2.8.3 Code and Data Availability

All analysis scripts and intermediate datasets are available at [repository URL to be inserted]. The ClinVar source data is publicly accessible through NCBI (https://www.ncbi.nlm.nih.gov/clinvar/).


2.9 Methodological Considerations

2.9.1 Sample Size Justification

With $n = 6,043$ carriers, statistical power exceeded 99% for detecting:

  • Small correlations ($r = 0.10$) at $\alpha = 0.05$
  • Small prevalence differences (Cohen's $h = 0.20$) between clusters

Consequently, effect sizes rather than $p$-values were emphasized for interpretation.

2.9.2 Limitations

  1. Synthetic Data: Patients were computationally simulated based on variant-level characteristics; clinical phenotype heterogeneity and environmental factors were not modeled.

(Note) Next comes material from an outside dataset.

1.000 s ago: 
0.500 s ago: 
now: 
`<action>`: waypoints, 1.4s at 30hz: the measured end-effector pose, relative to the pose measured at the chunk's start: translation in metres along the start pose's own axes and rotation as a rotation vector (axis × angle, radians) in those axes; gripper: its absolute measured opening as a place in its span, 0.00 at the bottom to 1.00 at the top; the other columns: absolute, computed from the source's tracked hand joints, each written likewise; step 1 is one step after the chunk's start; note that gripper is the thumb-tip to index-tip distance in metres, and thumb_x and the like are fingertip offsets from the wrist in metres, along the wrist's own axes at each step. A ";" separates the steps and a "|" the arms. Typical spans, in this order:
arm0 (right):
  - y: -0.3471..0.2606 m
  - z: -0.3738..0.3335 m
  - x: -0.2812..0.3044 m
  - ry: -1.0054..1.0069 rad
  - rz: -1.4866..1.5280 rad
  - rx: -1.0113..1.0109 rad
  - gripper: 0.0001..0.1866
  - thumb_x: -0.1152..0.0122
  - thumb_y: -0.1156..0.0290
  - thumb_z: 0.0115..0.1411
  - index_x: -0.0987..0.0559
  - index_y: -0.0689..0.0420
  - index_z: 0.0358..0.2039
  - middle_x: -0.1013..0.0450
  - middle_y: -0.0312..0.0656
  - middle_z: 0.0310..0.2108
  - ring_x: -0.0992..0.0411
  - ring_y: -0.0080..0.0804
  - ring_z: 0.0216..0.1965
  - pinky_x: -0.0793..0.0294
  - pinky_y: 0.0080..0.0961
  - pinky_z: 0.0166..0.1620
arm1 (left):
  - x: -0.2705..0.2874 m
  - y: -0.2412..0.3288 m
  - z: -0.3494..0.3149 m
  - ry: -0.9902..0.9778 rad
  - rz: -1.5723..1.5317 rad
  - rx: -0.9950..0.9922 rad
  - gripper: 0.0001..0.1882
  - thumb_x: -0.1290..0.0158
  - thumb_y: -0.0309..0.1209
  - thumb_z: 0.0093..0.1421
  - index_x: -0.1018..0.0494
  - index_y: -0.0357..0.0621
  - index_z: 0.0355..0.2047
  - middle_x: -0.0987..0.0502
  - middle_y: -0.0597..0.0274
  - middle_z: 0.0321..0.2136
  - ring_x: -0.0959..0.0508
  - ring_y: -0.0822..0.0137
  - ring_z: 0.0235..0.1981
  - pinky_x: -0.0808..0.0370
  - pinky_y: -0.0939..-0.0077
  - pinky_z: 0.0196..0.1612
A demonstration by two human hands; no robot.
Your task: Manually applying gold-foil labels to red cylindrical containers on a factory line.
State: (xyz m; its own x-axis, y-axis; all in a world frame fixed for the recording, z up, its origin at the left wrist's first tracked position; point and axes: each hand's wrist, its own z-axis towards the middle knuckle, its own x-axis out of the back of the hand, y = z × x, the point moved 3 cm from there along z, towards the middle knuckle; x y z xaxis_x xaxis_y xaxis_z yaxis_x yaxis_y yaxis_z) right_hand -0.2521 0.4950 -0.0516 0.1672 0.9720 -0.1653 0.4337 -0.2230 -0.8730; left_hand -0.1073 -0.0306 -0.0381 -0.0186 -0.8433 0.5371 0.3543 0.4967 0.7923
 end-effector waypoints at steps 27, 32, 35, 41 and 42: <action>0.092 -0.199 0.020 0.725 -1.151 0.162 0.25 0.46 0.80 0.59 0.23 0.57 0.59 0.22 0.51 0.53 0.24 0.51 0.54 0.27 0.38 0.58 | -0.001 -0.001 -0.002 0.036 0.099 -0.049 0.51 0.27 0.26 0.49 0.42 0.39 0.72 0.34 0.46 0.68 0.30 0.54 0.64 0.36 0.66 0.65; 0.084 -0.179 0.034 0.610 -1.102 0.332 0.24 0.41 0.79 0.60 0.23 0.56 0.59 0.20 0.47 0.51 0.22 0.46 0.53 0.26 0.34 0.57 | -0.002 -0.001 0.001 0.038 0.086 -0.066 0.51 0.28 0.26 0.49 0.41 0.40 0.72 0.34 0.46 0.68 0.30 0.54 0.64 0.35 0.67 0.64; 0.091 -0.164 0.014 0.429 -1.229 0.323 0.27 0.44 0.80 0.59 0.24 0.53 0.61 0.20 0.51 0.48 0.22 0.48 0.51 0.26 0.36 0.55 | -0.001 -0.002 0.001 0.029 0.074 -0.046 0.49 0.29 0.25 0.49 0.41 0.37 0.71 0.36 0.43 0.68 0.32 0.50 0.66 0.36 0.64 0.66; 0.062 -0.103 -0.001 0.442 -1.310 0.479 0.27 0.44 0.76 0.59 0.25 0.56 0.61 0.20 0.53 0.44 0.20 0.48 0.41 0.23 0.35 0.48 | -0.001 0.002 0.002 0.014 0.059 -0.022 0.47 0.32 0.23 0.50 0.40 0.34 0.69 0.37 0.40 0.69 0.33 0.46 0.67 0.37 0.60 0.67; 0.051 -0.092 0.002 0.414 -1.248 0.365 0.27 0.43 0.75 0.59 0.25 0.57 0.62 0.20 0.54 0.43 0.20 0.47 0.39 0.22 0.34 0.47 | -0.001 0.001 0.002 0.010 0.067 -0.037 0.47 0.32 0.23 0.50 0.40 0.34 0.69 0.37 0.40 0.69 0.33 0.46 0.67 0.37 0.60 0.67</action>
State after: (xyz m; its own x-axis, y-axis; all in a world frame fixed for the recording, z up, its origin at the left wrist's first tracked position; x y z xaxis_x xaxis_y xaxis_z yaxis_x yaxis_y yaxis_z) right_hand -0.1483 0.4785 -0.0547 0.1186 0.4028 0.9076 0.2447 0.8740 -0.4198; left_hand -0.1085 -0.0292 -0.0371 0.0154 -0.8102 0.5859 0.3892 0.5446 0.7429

  2. Pathway Boundary Definitions: Gene-pathway assignments were based on primary literature and may not capture context-dependent or tissue-specific pathway involvement.

  3. Epistatic Effects: Complex genetic interactions between variants were not explicitly modeled in the severity score.

  4. Population Structure: While five superpopulations were represented, within-population stratification (e.g., ancestry-informative markers) was not addressed.

  5. Temporal Dynamics: The analysis represents a cross-sectional snapshot; longitudinal pathway evolution was not modeled.


2.10 Ethical Considerations

This study utilized exclusively synthetic data generated from publicly available ClinVar variant annotations. No human subjects were enrolled, and no identifiable patient information was used. Institutional review board approval was not required.


Statistical analyses were performed in Python 3.10 using scipy.stats for inferential tests. Interactive visualizations were developed using D3.js v7.8.5. All analyses were conducted between January and February 2026.